5. The damping component according to claim 3, characterized in that, From the initial position to the extreme position, the distance between the abutment wall and the upper base increases in a unit increment in the circumferential direction.
6. The damping component according to claim 3, characterized in that, The abutting wall includes a plurality of sequentially connected sub-sidewalls, and the distance between the plurality of sub-sidewalls and the upper base increases from the initial position to the extreme position.
7. The damping component according to claim 6, characterized in that, The contact surfaces of the plurality of sub-sidewalls are curved surfaces. The maximum value of the angle formed by the tangent of the sub-sidewall near the initial position and the plane perpendicular to the axis of rotation is less than the minimum value of the angle formed by the tangent of the sub-sidewall away from the initial position and the plane perpendicular to the axis of rotation.

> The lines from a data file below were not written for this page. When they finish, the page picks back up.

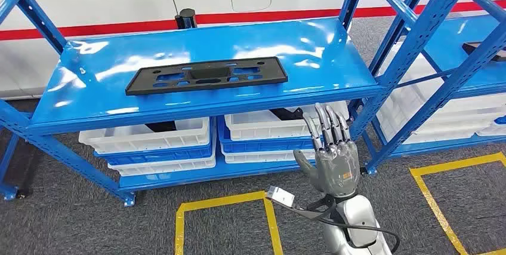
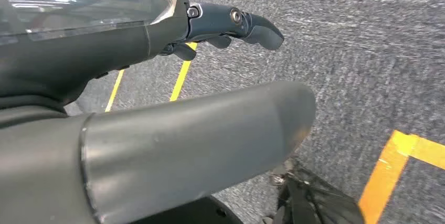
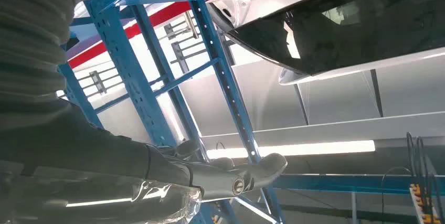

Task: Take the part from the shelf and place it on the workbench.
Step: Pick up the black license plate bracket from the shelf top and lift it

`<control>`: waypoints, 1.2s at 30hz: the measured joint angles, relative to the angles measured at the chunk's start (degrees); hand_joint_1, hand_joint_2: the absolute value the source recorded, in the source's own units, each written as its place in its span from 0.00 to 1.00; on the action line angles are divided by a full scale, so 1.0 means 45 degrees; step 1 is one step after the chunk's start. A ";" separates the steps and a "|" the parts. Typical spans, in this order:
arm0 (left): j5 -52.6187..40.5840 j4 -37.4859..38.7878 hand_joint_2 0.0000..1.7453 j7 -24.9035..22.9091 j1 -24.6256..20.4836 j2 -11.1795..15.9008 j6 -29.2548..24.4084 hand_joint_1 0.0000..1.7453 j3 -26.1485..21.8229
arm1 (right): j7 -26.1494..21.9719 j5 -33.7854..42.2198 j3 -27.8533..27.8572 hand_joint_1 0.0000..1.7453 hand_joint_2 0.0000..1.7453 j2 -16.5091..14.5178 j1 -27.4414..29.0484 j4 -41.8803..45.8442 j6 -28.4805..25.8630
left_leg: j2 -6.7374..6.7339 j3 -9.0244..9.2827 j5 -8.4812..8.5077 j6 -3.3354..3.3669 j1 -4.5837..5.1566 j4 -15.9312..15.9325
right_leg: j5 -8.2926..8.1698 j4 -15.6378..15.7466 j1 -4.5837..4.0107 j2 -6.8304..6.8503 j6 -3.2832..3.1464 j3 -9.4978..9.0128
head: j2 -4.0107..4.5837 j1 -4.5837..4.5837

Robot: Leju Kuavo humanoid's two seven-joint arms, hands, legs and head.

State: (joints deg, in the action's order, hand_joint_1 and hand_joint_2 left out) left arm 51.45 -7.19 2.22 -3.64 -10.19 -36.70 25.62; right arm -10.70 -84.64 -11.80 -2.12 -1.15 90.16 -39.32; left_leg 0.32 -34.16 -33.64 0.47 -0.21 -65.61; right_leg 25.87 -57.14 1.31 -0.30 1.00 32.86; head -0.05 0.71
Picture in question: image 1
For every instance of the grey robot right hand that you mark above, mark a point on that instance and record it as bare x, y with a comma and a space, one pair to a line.
338, 170

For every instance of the black plastic mounting plate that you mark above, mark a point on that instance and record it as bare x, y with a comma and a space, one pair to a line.
268, 75
474, 46

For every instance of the black curved plastic part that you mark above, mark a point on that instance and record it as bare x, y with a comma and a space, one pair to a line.
162, 126
286, 113

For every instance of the white plastic crate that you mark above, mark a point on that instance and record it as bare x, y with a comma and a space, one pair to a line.
166, 167
257, 126
494, 130
415, 118
138, 142
257, 157

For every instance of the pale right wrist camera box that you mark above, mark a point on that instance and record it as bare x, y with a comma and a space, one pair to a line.
281, 196

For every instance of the black cylindrical post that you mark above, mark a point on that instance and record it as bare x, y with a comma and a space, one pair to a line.
185, 19

8. The damping component according to any one of claims 3-7, characterized in that, The circumferential angle between the abutting wall and the initial position and the extreme position is 30° to 180° in the circumferential direction.

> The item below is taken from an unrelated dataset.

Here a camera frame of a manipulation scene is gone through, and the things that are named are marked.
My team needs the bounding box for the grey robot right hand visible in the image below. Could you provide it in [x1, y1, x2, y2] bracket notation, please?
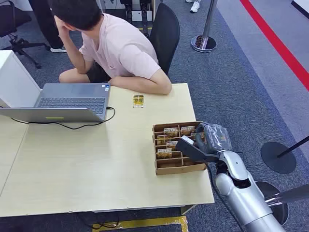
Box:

9. The damping component according to claim 1, characterized in that, It also includes a lower base with a receiving cavity, wherein the upper base, the lower base and the outer base are detachably fixed, and the damping element and the fixing seat are both housed in the receiving cavity; The lower base has an annular protrusion extending around the pivot on the surface facing the upper base. The elastic element axially abuts against the annular protrusion to prevent the elastic element from moving axially.
10. The damping component according to claim 1, characterized in that, The fixed base includes a connecting part and a mounting part. The connecting part is fixed on the rotating shaft, and the mounting part is disposed outside the connecting part and axially spaced from the abutting wall. The elastic element is fixed on the mounting part and is at least partially located between the mounting part and the abutting wall.

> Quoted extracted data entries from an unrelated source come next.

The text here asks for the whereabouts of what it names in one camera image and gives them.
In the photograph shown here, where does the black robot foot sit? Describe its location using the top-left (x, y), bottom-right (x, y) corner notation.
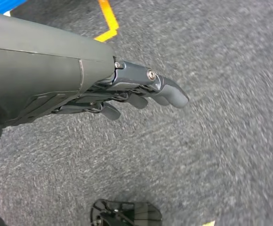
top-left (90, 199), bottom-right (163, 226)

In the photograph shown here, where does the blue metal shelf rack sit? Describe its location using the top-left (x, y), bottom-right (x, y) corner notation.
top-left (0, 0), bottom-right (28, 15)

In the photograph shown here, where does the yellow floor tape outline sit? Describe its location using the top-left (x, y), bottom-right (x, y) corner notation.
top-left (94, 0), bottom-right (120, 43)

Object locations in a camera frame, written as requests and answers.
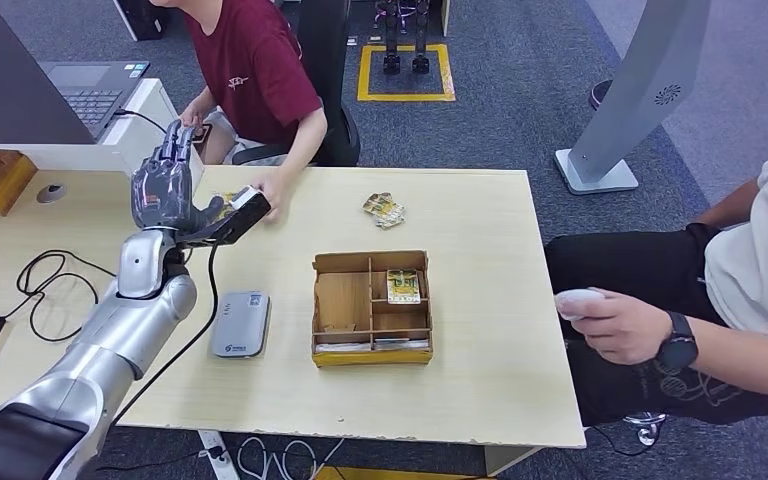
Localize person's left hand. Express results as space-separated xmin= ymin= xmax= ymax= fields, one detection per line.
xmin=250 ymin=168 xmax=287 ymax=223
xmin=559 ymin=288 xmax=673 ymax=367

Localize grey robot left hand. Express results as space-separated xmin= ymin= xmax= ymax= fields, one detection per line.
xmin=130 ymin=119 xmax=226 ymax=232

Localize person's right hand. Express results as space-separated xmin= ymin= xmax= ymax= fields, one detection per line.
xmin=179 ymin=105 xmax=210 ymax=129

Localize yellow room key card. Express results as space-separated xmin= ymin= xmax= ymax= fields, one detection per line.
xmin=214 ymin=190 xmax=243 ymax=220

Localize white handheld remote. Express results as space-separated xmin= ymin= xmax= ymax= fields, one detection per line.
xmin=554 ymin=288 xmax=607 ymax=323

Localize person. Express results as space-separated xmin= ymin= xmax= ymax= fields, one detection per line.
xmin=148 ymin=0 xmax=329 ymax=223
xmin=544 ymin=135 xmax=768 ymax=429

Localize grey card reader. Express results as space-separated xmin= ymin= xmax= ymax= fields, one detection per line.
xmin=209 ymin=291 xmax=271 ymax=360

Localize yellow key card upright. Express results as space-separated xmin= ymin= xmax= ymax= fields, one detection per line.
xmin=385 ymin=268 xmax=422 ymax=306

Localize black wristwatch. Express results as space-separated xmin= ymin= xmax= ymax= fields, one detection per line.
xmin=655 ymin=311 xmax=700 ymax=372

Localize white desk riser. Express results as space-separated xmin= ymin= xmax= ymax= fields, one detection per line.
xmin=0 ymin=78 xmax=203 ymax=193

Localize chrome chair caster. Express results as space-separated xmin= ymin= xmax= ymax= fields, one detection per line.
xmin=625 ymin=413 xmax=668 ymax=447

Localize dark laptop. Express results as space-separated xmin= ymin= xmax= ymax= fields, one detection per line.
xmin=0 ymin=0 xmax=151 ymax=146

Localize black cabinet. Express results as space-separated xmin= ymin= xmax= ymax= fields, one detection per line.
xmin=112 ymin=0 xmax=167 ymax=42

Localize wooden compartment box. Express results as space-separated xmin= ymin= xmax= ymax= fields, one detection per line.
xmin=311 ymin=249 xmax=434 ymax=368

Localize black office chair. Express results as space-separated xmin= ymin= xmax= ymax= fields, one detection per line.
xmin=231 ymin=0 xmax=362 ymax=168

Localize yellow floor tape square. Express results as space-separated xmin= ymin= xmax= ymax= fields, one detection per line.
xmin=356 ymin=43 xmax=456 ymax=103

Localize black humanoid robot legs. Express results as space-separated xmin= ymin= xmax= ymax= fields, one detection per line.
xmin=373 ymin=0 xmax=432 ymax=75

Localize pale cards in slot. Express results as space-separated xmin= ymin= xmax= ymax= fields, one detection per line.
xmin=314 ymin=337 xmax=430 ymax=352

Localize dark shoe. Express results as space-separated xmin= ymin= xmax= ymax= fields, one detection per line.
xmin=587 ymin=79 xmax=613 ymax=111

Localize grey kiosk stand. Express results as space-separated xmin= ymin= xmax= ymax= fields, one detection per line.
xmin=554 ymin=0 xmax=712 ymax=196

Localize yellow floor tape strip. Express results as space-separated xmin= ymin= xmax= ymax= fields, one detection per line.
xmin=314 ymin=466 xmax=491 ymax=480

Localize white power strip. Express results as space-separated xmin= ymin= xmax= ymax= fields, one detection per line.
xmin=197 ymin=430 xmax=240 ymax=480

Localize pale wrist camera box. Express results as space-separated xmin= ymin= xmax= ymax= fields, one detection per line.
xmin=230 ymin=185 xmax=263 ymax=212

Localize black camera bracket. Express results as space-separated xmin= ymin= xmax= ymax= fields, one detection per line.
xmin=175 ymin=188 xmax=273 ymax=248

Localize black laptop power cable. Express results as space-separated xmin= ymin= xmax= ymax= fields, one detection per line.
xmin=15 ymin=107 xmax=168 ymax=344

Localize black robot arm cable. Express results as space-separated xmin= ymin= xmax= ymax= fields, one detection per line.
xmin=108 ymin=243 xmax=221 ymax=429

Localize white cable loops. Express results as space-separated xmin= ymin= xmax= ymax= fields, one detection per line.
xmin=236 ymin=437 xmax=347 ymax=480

11. The damping component according to claim 10, characterized in that, The connecting part is a hollow column, which is sleeved and fixed to the rotating shaft. The mounting part is columnar and fixed to the outer surface of the connecting part. The radial dimension of the mounting part is smaller than the axial height of the connecting part, so as to form a fixed area at the connection between the mounting part and the connecting part. The elastic element is disposed in the fixed area.
12. The damping component according to claim 11, characterized in that, The elastic element is a hollow cylinder, sleeved on the mounting part, and the shape of the elastic element near the connecting part is an intersecting line shape.
13. A conveying device, characterized in that, include: The outer base, the adjustable bending sheath, the rotating shaft, the winding assembly, the control wire, and the damping assembly as described in any one of claims 1-12; The outer base has a mounting groove, the rotating shaft is rotatably disposed on the outer base and passes through the mounting groove, and the damping component is located in the mounting groove and sleeved on the rotating shaft; The axis of the adjustable curved sheath is perpendicular to the axis of the rotating shaft. The proximal end of the adjustable curved sheath is fixed to the outer base, and the distal end of the adjustable curved sheath is swayable. The winding assembly is sleeved and fixed to the rotating shaft. One end of the control wire is wound around the winding assembly, and the other end of the control wire is connected to the distal end of the adjustable curved sheath. The shaft is used to drive the winding assembly to rotate and wind or release the control wire so that the distal end of the adjustable bending sheath swings.